这与《民法总则》第188条第二款所说的“诉讼时效期间自权利人知道或者应当知道权利受到损害以及义务人之日起计算”有所不同。《公司法》对此设定60日的期限的原因在于保护交易安全,避免因时间过长发生更多的交易导致更多的人的利益受到该等决议、与该等决议相关的变更登记以及撤销变更登记的影响。因此,股东应特别关注公司股东会或股东大会或董事会开会的情况,密切关注公司是否作出了相关决议;为此,股东有必要定期行使包括《公司法》第33条第一款规定的查阅权和复制权或《公司法》第97条规定的查阅权在内的各项知情权,避免因未及时知悉公司作出相关决议而错过提起公司决议撤销之诉的法定期限。
值得一提的是,《公司法》第22条第二款所说的“向人民法院提起诉讼”,指的是股东在《公司法》第22条第二款规定的“六十日”的期限内完成提起诉讼的动作,法院审查起诉材料、作出受理的裁定所需的时间不应计算这“六十日”的期限内。

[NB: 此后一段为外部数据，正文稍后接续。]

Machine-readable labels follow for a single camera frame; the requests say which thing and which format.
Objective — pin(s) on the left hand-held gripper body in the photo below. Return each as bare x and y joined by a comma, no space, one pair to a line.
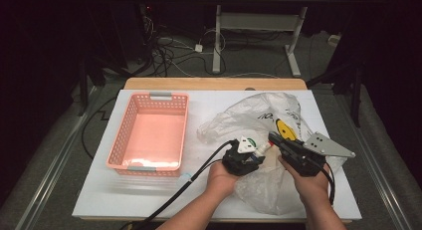
237,163

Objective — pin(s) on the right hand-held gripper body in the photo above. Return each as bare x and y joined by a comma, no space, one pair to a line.
305,160

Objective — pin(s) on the red and white toothpaste tube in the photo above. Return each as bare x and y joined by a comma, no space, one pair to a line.
270,143

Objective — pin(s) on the white smiley plastic bag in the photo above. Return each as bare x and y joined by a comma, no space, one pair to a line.
239,117

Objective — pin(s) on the pink perforated plastic basket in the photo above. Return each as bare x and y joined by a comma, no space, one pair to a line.
156,123

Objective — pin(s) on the person's left hand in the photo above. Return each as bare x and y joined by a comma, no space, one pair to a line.
219,180

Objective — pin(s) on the person's right hand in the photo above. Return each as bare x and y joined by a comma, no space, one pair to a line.
312,188

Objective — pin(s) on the white board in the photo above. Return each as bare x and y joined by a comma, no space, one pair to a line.
205,100

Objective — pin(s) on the black stand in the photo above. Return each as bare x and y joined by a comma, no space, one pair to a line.
83,87
356,97

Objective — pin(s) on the white box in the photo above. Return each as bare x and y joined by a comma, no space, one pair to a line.
333,40

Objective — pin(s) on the white-legged desk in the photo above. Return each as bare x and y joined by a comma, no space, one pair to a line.
216,41

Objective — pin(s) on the white power adapter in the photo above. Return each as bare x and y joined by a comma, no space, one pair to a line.
198,48

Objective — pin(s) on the metal floor rail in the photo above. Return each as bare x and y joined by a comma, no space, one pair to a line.
378,177
56,170

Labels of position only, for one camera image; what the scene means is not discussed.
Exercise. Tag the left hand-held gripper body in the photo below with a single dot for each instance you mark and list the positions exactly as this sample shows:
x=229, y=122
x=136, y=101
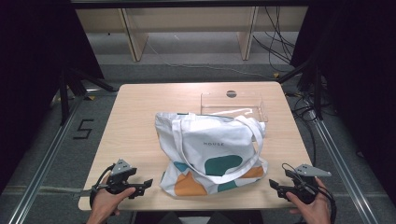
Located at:
x=120, y=180

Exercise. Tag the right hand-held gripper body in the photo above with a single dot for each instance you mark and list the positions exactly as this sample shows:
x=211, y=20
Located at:
x=306, y=182

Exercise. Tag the white tote bag coloured shapes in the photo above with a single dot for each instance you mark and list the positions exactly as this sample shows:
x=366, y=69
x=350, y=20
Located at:
x=214, y=140

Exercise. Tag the person's left hand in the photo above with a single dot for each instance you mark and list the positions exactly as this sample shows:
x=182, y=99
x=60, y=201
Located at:
x=106, y=205

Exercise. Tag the person's right hand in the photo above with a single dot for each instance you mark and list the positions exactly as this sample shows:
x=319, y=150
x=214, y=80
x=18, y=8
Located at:
x=311, y=211

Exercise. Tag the clear acrylic box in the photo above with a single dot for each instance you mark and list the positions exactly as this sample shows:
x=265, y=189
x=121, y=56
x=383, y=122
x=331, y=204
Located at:
x=236, y=109

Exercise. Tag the black metal stand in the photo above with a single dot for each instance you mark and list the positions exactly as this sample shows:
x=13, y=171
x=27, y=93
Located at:
x=67, y=93
x=314, y=84

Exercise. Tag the black curtain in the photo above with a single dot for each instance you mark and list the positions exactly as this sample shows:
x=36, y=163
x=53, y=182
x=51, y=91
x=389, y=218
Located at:
x=34, y=77
x=358, y=77

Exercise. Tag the light wooden desk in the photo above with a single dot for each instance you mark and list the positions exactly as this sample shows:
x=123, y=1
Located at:
x=186, y=18

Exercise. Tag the metal floor rail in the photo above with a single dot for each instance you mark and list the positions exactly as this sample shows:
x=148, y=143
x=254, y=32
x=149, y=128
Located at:
x=342, y=168
x=43, y=161

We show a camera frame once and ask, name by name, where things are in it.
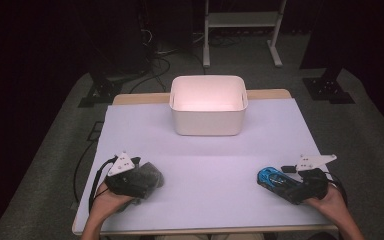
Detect white metal stand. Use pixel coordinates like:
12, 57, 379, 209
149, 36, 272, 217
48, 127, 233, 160
202, 0, 288, 69

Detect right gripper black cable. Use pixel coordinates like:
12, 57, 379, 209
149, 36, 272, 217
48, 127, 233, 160
325, 171, 348, 206

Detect thin black floor cable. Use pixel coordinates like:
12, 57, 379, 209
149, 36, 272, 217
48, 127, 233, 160
73, 121, 105, 204

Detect black stand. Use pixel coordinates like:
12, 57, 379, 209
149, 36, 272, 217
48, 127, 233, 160
77, 59, 124, 108
299, 0, 356, 105

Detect black floor cables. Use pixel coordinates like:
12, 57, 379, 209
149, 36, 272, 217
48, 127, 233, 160
128, 28, 208, 94

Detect grey fluffy cloth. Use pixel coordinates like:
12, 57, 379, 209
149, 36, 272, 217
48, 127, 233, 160
126, 161, 165, 203

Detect white storage box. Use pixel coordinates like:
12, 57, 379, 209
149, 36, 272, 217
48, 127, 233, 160
169, 74, 249, 137

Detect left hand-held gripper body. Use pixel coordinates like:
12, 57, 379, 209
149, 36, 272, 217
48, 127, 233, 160
104, 151, 148, 199

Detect white paper sheet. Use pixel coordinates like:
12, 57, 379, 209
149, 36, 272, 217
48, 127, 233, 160
74, 98, 335, 234

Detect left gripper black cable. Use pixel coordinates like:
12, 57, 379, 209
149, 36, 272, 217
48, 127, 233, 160
88, 154, 119, 214

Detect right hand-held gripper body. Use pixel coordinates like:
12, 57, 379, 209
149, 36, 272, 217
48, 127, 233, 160
295, 153, 338, 201

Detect person's right hand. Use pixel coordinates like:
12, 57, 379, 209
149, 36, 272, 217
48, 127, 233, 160
304, 184, 348, 219

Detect blue toy car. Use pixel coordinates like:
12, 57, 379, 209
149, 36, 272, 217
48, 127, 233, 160
256, 166, 306, 205

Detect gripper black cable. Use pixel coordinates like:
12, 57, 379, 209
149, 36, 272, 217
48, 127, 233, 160
325, 171, 348, 206
88, 154, 119, 214

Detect person's left hand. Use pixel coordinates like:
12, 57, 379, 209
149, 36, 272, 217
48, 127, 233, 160
91, 182, 133, 219

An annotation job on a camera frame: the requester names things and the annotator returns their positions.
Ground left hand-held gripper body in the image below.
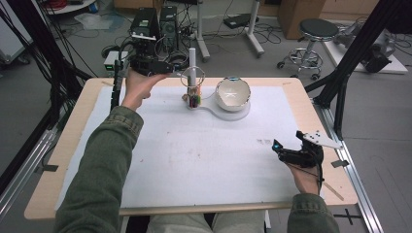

如果股东未在《公司法》第22条第二款规定的“六十日”的期限内起诉,相关决议应属有效的决议。对此,在2013年12月18日就吕伸与北京贝瑞德生物科技有限公司(以下简称“贝瑞德公司”)公司证照返还纠纷上诉案作出的(2013)二中民终字第17025号民事判决书中,针对贝瑞德公司的股东王士博在临时股东会会议召开14日以前通知贝瑞德公司的另一股东吕伸关于召开临时股东会议,并在随后于2013年4月21日召开的吕伸未出席的临时股东会会议上作出了相应决议的情形,北京市第二中级人民法院认为:“王士博于2013年4月21日作出的股东会已形成决议,虽该股东会在召集程序上存在违反法律规定及公司章程之处,但吕伸并未在决议作出之日起60日内申请撤销该临时股东会决议,因此该决议应为有效。”